TDS on salary revenue is dealt with in Section 192. It requires any contractor to withhold TDS on payroll payments if the worker’s salary reaches the basic exemption cap.
This segment affects the majority of salaried people in India. We will clarify all of the relevant TDS requirements under Section 192 in this document.
The employer here means :
- AOP, BOI
- Local Authority
- Every Artificial judicial person
The existence of an employer-employee arrangement is a necessary prerequisite for TDS deduction under Section 192.
TDS is expected to be withheld by the employer only at the point of salary payment where an employee’s taxable income (i.e. Gross Total Income minus Deductions under Chapter VIA) approaches the minimum exclusion cap, which really is.
– Rs. 2,50,000/- in case age is below 60 years
– Rs. 3,00,000/- in case age is 60 years or more but below 80 years
– Rs. 5,00,000/- in case age is 80 or above
TDS is expected to be withheld by the employer only at the point of payroll in the case of advanced compensation and arrears of salary.
TDS is expected to be deducted on wages even though the employee doesn’t really have a PAN if the salary crosses the minimum exclusion cap.
TDS rate under section 192
TDS is measured in this section based on the projected income received over the year at an assumed tax rate. Unlike all other parts of TDS under Income Tax, Section 192 does not include a fixed rate of TDS. To calculate the TDS figure, divide the projected gross tax burden on those estimated wages by the number of months of jobs.
How to calculate tax deduction under section 192?
The below aspects must be remembered when calculating TDS on salaries.

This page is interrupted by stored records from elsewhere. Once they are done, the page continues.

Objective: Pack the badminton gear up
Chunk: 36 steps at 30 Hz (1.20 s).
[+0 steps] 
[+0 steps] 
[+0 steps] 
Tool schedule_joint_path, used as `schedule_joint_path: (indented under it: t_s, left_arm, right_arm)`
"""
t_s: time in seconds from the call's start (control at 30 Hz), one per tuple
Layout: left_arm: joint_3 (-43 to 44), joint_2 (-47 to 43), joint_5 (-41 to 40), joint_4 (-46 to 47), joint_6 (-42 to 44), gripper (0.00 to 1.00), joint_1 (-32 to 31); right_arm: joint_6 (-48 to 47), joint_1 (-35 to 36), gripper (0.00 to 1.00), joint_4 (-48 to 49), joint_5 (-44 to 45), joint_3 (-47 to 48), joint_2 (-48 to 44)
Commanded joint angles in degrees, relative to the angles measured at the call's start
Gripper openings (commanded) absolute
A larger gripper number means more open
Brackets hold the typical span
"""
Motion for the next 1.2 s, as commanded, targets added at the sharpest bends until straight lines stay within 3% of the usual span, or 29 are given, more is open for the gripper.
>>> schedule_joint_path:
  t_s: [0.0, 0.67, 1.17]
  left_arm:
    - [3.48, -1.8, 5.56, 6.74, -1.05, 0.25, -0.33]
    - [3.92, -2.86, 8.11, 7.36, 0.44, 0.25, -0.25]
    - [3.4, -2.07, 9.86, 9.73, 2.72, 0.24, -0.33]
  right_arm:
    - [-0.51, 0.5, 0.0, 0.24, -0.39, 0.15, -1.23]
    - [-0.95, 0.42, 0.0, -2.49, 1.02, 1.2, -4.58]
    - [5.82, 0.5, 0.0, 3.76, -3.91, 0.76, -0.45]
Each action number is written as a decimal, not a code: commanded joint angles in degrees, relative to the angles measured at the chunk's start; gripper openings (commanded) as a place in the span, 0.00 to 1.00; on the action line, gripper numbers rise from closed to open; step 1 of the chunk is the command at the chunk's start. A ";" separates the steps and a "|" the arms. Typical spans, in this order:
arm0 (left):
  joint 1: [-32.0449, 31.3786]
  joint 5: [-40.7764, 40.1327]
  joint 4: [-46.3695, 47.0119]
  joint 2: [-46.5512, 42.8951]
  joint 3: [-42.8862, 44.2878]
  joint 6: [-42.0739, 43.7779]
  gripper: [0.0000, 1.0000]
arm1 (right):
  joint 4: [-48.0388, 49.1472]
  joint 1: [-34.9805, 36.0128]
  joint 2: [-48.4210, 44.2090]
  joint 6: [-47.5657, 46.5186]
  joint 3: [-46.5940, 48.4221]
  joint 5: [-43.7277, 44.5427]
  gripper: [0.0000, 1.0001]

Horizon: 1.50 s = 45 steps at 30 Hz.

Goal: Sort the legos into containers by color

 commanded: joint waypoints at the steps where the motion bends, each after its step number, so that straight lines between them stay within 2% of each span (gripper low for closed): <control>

- Benefit apart from wages, such as rent income, shall be accepted by the employer for the purpose of calculating TDS on salary if reports of such income are requested by the employee.
- If proof is provided in Form 12BB by the employee, interest on home loan (if any) up to Rs. 2,00,000/- will be deducted from salary earnings to reach projected income for the intent of TDS estimation.
- It is also common for employers to make contributions in order to profit from tax breaks, i.e. to reduce their tax liabilities. However, since the employer is unaware of the investment, the TDS balance exceeds the real tax obligation. In those situations, you will use Form 12BB to remind your boss of all of your tax-saving contributions. When your boss notices this, he or she will take these savings into account and measure your TDS accordingly.